:: Entries provided
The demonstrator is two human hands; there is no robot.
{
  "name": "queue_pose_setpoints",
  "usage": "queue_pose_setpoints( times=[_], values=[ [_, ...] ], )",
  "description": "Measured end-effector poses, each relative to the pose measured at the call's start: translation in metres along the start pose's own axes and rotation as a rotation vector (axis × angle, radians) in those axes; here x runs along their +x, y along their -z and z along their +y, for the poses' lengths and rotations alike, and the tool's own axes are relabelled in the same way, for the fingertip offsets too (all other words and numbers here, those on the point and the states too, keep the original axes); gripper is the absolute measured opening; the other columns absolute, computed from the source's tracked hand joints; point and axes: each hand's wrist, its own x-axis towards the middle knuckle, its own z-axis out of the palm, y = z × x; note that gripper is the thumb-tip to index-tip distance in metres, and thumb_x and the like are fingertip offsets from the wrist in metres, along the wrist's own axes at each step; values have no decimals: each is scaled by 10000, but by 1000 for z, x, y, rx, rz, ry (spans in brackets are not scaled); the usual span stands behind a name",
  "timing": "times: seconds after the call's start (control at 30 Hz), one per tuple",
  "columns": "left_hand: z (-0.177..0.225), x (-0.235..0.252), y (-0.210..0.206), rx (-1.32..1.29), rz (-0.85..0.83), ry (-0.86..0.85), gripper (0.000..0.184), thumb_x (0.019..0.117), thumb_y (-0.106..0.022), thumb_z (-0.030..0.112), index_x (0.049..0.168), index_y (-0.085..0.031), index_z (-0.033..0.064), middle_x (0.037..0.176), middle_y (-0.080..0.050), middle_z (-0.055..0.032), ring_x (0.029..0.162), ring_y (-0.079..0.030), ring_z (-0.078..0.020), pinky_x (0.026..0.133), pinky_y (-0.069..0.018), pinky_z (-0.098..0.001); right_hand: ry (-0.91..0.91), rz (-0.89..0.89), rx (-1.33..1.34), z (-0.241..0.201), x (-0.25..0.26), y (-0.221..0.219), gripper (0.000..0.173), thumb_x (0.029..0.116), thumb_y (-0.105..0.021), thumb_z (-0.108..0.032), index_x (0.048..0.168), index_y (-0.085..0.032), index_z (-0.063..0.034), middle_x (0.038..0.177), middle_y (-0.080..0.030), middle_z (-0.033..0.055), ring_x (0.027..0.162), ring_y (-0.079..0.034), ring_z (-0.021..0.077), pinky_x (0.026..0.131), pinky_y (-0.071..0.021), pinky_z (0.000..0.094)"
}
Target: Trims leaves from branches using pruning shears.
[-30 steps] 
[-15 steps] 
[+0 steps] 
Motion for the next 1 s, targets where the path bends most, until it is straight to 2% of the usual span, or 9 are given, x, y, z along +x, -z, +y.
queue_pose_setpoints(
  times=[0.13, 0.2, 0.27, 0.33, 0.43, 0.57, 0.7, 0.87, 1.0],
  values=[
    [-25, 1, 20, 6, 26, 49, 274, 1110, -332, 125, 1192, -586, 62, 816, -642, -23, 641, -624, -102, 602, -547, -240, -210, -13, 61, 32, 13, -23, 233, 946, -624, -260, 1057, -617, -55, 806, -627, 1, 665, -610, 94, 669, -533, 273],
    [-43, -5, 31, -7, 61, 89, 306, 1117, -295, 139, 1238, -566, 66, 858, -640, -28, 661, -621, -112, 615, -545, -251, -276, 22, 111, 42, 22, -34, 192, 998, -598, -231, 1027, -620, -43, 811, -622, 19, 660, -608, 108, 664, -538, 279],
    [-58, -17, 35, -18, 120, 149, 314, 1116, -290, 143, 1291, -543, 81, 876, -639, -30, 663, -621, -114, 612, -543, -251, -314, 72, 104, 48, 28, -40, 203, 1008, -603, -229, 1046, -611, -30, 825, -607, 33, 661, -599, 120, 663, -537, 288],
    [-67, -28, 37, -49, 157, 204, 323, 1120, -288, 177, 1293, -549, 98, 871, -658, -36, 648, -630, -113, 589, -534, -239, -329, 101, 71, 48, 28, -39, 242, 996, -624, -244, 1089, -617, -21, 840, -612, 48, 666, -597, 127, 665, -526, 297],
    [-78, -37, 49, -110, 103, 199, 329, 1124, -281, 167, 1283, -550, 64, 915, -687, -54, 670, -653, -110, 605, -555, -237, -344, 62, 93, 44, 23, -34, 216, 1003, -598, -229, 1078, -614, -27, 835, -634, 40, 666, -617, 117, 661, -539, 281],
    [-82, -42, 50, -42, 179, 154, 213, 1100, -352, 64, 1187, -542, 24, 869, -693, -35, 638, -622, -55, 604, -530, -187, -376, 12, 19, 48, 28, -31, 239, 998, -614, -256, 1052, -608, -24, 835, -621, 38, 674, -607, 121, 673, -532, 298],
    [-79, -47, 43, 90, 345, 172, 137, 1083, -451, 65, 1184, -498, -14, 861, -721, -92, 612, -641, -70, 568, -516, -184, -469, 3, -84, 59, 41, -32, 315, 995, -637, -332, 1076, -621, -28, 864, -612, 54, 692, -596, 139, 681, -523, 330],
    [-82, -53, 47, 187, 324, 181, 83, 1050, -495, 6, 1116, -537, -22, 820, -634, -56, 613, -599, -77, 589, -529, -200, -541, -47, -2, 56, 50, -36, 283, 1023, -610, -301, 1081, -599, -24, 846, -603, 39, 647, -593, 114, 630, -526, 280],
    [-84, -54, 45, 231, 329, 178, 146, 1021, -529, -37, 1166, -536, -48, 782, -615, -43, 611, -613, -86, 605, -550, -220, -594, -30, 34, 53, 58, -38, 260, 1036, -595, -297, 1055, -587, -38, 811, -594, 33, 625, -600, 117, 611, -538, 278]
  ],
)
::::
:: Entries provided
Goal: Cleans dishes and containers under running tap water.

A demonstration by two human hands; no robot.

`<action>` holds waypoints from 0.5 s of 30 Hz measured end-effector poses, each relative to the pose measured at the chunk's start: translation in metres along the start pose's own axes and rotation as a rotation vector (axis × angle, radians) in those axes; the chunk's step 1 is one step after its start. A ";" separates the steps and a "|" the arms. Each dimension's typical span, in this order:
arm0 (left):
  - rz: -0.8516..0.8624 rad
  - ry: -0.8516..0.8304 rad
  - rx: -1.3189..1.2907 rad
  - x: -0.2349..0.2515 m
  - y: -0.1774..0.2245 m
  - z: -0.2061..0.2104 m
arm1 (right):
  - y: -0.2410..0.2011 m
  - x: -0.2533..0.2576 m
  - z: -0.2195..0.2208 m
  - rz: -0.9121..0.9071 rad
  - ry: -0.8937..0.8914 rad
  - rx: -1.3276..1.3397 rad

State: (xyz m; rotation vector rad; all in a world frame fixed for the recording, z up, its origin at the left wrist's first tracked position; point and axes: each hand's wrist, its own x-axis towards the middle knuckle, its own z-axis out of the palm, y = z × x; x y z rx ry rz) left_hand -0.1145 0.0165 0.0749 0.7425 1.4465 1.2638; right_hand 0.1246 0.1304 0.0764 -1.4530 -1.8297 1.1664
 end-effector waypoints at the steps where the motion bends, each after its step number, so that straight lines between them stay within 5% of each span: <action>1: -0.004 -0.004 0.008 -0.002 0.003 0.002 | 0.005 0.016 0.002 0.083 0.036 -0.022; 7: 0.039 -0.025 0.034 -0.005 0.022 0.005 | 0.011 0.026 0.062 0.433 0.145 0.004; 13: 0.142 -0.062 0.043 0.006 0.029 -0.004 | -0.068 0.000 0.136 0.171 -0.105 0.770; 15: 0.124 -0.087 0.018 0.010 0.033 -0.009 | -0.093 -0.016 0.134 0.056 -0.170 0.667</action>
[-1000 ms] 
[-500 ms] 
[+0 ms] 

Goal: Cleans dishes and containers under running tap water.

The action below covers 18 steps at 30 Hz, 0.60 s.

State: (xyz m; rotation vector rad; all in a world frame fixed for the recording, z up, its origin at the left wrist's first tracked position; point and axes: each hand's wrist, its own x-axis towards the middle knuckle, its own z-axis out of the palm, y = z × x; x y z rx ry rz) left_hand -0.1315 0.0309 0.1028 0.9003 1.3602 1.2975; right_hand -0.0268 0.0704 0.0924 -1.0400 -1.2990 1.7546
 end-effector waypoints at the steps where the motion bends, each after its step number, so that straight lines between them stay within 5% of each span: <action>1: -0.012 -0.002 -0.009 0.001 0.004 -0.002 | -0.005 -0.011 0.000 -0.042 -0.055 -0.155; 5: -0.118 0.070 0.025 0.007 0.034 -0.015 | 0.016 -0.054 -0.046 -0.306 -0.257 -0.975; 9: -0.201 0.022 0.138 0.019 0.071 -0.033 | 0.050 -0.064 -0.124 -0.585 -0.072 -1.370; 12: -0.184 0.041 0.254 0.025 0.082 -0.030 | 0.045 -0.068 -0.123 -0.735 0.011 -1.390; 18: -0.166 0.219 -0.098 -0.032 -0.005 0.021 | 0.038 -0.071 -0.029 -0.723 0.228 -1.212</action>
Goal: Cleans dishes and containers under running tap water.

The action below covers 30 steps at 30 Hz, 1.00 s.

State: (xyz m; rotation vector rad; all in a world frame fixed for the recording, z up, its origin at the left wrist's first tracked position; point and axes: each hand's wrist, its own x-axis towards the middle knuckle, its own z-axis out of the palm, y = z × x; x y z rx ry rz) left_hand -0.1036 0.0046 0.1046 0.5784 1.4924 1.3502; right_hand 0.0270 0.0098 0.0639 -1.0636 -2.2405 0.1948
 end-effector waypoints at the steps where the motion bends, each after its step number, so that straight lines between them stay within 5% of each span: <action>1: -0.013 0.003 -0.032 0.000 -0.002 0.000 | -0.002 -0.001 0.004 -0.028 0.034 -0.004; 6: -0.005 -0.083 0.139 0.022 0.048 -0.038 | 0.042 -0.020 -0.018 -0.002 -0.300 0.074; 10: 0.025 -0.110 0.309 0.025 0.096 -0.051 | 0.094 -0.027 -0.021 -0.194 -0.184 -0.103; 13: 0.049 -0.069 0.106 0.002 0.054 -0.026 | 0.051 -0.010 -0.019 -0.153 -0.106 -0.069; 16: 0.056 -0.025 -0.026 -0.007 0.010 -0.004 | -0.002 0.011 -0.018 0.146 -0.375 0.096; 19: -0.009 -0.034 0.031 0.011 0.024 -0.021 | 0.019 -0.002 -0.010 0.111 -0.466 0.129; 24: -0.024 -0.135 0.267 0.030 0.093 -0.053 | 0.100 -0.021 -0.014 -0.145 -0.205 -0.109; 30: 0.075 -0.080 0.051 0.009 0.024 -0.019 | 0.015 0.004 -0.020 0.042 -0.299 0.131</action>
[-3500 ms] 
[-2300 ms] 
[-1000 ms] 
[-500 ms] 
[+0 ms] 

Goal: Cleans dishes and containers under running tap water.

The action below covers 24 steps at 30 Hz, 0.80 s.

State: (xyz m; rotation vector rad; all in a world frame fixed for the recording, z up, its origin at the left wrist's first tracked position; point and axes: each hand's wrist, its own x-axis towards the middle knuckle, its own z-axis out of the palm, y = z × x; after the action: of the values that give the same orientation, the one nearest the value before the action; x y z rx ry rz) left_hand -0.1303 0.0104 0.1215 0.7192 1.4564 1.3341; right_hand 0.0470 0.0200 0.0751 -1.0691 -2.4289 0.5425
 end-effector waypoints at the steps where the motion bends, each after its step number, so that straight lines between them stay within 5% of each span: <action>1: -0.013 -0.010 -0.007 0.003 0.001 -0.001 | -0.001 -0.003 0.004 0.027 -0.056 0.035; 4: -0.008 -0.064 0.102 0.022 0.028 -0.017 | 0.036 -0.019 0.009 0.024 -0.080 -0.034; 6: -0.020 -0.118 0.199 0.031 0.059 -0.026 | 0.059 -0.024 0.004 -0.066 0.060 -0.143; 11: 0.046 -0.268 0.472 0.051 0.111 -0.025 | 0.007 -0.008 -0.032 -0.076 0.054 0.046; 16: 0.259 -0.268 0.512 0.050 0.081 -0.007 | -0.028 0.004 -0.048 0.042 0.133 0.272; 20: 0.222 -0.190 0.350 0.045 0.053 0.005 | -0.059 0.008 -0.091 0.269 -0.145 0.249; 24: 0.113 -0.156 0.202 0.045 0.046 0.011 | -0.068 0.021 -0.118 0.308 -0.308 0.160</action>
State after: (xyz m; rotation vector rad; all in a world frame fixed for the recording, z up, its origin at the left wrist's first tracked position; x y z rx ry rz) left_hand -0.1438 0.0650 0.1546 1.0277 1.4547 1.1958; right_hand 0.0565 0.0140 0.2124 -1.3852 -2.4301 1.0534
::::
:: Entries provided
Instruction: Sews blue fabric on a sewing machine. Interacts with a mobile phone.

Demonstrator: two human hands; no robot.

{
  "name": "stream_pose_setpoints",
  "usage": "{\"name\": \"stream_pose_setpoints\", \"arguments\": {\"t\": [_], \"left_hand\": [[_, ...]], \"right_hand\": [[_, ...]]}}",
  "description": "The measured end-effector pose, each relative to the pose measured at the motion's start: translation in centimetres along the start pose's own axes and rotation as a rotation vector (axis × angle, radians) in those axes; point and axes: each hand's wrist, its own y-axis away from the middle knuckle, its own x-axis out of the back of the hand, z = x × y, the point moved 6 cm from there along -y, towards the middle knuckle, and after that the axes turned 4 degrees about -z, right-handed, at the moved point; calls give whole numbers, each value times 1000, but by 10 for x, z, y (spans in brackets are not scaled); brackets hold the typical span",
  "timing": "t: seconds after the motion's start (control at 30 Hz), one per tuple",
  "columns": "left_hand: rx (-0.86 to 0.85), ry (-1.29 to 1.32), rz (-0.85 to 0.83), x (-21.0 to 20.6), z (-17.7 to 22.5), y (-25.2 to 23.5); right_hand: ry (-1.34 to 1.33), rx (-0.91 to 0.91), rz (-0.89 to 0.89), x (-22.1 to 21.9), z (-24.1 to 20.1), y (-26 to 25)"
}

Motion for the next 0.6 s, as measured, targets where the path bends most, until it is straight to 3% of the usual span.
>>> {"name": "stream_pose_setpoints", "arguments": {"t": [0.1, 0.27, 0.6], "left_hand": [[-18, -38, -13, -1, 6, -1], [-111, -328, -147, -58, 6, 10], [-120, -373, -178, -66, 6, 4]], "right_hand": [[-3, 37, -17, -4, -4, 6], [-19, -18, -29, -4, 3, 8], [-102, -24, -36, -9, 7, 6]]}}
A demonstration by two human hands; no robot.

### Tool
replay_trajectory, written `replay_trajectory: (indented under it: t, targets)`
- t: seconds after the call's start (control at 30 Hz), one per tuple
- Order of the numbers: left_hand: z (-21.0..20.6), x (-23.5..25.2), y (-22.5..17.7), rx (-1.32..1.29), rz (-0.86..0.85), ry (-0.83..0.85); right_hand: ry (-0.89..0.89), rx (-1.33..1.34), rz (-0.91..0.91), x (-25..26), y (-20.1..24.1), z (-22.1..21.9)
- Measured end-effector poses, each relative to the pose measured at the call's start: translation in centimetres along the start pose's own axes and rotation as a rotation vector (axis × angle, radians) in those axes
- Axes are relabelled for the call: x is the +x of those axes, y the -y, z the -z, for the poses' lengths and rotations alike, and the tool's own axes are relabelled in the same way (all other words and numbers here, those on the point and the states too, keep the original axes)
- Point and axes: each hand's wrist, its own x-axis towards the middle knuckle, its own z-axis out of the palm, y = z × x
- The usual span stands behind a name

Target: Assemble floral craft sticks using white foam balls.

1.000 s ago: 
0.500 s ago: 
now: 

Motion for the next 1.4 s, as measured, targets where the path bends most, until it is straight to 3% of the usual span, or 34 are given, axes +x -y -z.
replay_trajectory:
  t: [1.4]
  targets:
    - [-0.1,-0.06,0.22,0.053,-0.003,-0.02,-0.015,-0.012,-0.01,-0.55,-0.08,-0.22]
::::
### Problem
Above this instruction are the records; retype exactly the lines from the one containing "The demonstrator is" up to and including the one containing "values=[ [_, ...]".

### Response to the task
The demonstrator is two human hands; there is no robot.
{
  "name": "queue_pose_setpoints",
  "usage": "queue_pose_setpoints( times=[_], values=[ [_, ...] ], )",

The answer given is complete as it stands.